Christian me coge entre sus brazos para el siguiente baile.
—Es mucho más joven de lo que esperaba —le digo en un murmullo—. Y
tremendamente indiscreto.
—¿Indiscreto? —pregunta Christian, ladeando la cabeza.
—Ah, sí, me lo ha contado todo.
Christian se pone rígido.
—Bien, en ese caso iré a buscar tu bolso. Estoy seguro de que ya no
querrás tener nada que ver conmigo —añade en voz baja.
Me paro en seco.
—¡No me ha contado nada!
Mi voz rezuma pánico.
Christian parpadea y el alivio inunda su cara. Me acoge de nuevo en sus
brazos.
—Entonces disfrutemos del baile.
Me dedica una sonrisa radiante, me hace girar al compás de la música, y yo
me tranquilizo.
¿Por qué ha pensado que querría dejarle? No tiene sentido.
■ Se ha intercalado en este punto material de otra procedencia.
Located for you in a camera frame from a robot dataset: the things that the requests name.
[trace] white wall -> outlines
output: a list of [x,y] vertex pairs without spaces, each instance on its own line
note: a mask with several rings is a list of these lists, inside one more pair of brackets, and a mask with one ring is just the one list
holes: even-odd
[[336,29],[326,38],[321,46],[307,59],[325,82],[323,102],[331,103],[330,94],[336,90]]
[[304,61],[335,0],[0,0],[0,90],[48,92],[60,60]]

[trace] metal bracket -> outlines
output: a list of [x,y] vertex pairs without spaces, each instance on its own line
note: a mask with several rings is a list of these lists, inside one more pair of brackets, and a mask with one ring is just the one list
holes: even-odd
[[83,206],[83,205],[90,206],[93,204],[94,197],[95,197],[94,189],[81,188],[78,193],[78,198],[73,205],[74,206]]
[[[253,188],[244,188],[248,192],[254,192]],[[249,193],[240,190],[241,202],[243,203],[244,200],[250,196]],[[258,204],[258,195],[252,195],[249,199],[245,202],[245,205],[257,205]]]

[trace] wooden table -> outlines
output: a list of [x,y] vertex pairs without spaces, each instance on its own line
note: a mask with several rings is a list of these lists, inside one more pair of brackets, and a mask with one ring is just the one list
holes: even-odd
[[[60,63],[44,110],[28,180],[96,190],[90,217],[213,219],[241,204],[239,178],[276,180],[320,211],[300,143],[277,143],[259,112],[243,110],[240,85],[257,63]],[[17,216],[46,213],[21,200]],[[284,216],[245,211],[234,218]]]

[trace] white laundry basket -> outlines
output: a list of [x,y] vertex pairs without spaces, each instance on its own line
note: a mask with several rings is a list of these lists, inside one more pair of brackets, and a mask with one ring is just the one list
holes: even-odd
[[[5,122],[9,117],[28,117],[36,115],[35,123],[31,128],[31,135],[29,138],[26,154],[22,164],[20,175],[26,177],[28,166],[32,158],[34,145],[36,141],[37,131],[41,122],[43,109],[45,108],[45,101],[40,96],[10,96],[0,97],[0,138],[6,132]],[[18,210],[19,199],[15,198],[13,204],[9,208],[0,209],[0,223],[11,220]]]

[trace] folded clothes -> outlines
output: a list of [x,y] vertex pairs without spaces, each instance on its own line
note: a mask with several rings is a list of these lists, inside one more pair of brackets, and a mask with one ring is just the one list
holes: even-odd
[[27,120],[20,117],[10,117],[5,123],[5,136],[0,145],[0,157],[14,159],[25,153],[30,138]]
Bailamos dos temas más, y me doy cuenta de que tengo que ir al baño.
—No tardaré.
Al dirigirme hacia el tocador, recuerdo que me he dejado el bolso sobre la
mesa de la cena, así que vuelvo a la carpa. Al entrar veo que sigue iluminada pero
prácticamente desierta, salvo por una pareja al fondo… ¡que debería buscarse una
habitación! Recojo mi bolso.
—¿Anastasia?
Una voz suave me sobresalta, me doy la vuelta y veo a una mujer con un
vestido de terciopelo negro, largo y ceñido. Lleva una máscara singular. Le cubre la
cara hasta la nariz, pero también el cabello. Está hecha de elaboradas filigranas de oro,
algo realmente extraordinario.
—Me alegro mucho de encontrarte a solas —dice en voz baja—. Me he
pasado toda la velada queriendo hablar contigo.
—Perdone, pero no sé quién es.
Se aparta la máscara de la cara y se suelta el pelo.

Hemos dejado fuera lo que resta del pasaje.